I guess 1e-15 is small enough. Could we get away by performing a boundary solution check with epsilons?

devmotion commented 2 years ago

BTW I don't think this is a Roots-specific issue but maybe just bad luck? At least NonlinearSolve performs the same check: https://github.com/SciML/NonlinearSolve.jl/blob/fc46e99774e207e64ed8e0ea43d9d4fa3ad8a699/src/solve.jl#L84-L86

Red-Portal commented 2 years ago

oh, That's surprising.

devmotion commented 2 years ago

Could we get away by performing a boundary solution check with epsilons?

I would prefer a cleaner solution that does not have to rely on some implicitly set tolerances and guarantees that the problem can't reappear (I am worried that such a check might still miss some cases).

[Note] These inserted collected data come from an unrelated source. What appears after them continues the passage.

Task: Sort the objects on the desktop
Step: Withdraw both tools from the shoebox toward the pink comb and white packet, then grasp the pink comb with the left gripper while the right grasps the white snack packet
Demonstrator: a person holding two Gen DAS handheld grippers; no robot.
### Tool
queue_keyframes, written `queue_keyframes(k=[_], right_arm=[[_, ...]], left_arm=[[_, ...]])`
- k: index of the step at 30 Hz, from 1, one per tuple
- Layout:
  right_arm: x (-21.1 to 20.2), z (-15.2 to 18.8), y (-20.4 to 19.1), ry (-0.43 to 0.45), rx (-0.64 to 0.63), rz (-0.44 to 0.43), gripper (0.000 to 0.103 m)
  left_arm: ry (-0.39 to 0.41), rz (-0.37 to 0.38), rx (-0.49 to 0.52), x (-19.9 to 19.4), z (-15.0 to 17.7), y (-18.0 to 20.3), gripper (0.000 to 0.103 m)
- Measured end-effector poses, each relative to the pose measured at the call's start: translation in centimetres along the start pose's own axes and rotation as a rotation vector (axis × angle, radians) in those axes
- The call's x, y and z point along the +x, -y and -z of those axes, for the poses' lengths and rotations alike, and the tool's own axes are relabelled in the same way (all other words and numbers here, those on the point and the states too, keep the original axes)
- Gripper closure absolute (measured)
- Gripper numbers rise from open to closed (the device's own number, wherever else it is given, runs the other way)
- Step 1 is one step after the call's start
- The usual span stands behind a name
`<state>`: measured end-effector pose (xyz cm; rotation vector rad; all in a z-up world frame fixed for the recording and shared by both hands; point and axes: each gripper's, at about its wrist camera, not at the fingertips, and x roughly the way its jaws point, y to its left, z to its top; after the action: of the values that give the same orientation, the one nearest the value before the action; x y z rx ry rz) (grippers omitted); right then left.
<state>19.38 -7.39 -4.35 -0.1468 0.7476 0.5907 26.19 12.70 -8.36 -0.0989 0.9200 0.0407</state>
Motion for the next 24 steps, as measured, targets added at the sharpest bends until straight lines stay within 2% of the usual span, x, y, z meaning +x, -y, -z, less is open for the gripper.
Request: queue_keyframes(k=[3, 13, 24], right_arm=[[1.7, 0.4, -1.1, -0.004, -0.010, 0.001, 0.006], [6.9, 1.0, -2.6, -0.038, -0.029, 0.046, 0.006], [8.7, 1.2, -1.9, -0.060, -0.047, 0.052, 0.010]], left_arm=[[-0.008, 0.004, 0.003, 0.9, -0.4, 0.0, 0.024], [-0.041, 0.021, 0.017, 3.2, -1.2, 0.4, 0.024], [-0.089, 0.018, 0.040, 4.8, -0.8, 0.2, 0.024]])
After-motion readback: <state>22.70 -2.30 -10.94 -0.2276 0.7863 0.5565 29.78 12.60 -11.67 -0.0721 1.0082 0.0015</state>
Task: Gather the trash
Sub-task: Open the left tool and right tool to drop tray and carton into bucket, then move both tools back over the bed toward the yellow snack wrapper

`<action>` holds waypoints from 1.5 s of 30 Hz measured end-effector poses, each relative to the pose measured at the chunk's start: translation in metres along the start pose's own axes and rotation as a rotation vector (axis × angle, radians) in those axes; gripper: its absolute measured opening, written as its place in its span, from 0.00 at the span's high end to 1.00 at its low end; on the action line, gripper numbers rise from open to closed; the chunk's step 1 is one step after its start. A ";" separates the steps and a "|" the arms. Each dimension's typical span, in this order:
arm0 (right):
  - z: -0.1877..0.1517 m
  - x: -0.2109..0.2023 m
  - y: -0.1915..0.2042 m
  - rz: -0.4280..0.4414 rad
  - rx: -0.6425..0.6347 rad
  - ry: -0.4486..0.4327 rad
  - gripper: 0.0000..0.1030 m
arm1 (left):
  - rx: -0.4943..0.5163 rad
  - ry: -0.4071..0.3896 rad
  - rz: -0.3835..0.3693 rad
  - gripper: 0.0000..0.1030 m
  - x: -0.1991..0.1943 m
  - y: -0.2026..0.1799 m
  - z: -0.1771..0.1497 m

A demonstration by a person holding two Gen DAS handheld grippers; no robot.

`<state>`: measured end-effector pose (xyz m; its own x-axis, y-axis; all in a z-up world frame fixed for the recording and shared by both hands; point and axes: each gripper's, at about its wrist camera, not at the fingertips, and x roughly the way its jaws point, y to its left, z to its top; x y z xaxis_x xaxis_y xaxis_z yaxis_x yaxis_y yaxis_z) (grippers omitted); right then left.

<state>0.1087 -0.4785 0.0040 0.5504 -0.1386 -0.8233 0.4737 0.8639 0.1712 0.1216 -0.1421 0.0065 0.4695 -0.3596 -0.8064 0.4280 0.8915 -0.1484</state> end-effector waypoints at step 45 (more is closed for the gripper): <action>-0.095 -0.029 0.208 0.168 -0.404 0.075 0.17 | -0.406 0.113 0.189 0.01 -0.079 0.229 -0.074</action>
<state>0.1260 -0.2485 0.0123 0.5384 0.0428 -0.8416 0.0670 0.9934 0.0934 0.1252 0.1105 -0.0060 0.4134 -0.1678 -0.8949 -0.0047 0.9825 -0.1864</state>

Can you rerun your code with abs_wt_u_hat = 2 * abs(wt_u_hat) (ignore the misleading name :stuck_out_tongue:) and check if you still observe the problem? This doubles the length of the initial interval and hence cause one additional step in the root finding algorithm in the worst case but hopefully fixes the problem.

Red-Portal commented 2 years ago

@devmotion Yup that did the trick. Works well on my test case.

devmotion commented 2 years ago

@Red-Portal I just released the fix in Bijectors 0.9.11.